USB Flash Drive for Industrial Control Systems
Honeywell recently released a cybersecurity report claiming that 37% of threats were specifically designed to utilize removable media, such as USB flash drives, which almost doubled from 19% in 2020. This number could be drastically reduced when the proper media and solution are used.
The report by Honeywell is an attempt to redirect attention to their “Honeywell Forge” product which is a software based solution which monitors connected devices and reports back cyber-security risks detected. Ref:1
Isn’t there a difference between monitoring devices and actually preventing security breaches?
EverythingUSB.com posted an article today about a USB drive that is ideally suited for Industrial Control Systems and solves the problem which Honeywell reports.
Industrial Control Systems are (most often) air-gapped solutions. Meaning the computer systems which run them have never been on the internet. With that in mind, the only way to update such a system is through portable storage media, like a USB flash drive. Taking this a step further, if one can guarantee a USB drive which has system updates is clean and write protected (locked as a read-only drive) then malware is unlikely to be introduced to the control system through removeable media.

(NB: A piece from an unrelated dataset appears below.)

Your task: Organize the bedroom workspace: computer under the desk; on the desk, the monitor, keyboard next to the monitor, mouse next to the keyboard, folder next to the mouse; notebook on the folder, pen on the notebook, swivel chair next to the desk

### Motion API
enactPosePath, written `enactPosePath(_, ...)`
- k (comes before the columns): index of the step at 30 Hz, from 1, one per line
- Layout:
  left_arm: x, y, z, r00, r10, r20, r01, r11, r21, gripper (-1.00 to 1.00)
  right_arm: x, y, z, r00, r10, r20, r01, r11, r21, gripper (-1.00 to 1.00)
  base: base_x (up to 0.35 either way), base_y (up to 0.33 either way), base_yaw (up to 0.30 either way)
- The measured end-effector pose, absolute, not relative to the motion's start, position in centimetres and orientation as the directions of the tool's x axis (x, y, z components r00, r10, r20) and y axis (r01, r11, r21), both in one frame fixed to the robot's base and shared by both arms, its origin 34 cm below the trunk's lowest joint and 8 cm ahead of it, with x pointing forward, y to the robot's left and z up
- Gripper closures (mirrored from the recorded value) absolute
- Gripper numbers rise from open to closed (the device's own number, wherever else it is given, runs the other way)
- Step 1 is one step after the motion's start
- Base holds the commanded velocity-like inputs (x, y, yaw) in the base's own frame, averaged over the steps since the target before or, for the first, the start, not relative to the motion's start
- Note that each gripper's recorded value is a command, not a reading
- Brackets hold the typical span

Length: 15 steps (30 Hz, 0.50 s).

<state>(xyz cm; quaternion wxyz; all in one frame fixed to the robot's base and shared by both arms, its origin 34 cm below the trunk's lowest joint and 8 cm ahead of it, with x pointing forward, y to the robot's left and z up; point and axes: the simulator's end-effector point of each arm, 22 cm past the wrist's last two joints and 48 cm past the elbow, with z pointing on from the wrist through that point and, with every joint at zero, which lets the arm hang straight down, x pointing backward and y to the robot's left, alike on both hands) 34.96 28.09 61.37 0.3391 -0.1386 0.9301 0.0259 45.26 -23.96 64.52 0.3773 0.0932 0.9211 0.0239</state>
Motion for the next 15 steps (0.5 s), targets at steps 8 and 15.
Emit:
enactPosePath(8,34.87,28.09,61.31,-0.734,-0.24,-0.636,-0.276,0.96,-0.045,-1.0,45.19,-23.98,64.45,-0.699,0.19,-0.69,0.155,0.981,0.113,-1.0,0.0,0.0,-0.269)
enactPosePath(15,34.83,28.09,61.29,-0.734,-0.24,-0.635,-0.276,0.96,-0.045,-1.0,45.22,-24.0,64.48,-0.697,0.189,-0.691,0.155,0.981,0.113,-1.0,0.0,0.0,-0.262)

As the EverythingUSB article points out, there are “basic” ways to make a USB read-only, but don’t let that fool you because cyber-criminals can easily get around them. Basic methods such as changing read-only attribute with DISKPART through command utility as well as manually setting drive security rights from Windows registry values.

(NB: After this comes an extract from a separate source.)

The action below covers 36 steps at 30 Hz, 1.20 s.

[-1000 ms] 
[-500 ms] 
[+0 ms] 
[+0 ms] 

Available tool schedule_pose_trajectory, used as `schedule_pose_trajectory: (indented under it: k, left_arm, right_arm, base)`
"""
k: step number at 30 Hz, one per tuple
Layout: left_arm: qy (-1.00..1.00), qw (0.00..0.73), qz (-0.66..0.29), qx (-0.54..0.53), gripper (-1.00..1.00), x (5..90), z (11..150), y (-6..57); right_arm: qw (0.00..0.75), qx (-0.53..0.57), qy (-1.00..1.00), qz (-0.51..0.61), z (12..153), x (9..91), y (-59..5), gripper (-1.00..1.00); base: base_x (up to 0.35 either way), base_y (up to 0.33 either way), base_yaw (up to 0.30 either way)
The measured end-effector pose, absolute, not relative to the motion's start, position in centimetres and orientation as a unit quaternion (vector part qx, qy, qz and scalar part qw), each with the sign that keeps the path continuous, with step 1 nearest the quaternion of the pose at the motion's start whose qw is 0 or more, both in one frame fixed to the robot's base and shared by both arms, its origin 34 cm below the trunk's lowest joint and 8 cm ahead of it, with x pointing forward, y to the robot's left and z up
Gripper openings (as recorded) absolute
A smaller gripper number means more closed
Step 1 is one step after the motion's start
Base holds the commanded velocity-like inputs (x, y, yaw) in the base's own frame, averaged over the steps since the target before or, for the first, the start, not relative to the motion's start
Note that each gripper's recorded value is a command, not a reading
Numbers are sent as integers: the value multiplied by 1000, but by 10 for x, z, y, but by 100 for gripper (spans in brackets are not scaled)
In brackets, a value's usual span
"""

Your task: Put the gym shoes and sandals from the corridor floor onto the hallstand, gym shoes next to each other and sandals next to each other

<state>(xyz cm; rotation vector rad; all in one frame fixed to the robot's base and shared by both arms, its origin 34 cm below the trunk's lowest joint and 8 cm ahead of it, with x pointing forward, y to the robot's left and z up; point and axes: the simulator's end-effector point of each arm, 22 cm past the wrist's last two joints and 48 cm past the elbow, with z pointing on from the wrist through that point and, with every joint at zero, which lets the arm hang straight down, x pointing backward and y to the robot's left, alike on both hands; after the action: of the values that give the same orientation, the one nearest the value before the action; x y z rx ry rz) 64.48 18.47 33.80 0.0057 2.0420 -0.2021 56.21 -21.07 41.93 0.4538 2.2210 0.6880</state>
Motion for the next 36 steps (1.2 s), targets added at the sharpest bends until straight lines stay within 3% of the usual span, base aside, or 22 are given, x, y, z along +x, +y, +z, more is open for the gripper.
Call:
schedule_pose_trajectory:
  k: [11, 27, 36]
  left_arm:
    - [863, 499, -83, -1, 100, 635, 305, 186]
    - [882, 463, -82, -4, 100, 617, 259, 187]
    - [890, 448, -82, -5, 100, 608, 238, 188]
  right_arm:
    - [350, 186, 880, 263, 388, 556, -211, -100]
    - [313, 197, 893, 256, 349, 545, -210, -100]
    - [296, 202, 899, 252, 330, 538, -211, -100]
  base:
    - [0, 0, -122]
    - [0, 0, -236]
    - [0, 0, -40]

The Lock License flash drive by Nexcopy is a device which is always write protected. The write protection is controlled at the hardware level of the chip, so it’s more durable against hacking because machine code of a chip is way more difficult to hack than software running from an operating system.

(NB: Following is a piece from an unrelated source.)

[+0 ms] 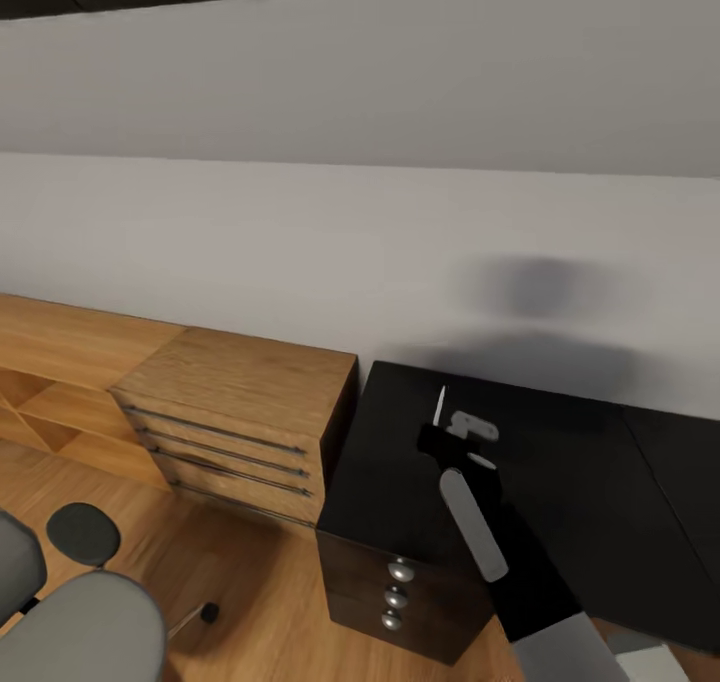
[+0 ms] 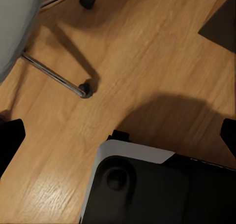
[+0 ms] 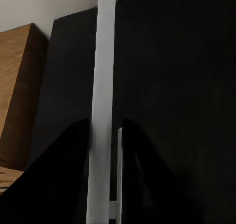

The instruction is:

The Lock License drive can become writable. The user enters some code to temporarily remove the write protection and allow the device to become writable. This gives the creator of the content 100% control on the computer environment to determine if things are safe before putting data on the drive. Said another way, it gives the content owner a guaranteed way to securely create a flash drive with data which is then locked as a read-only device so no further manipulation of the device can happen.
It’s like… why didn’t flash drives simply be created this way in the first place? Source link above in article.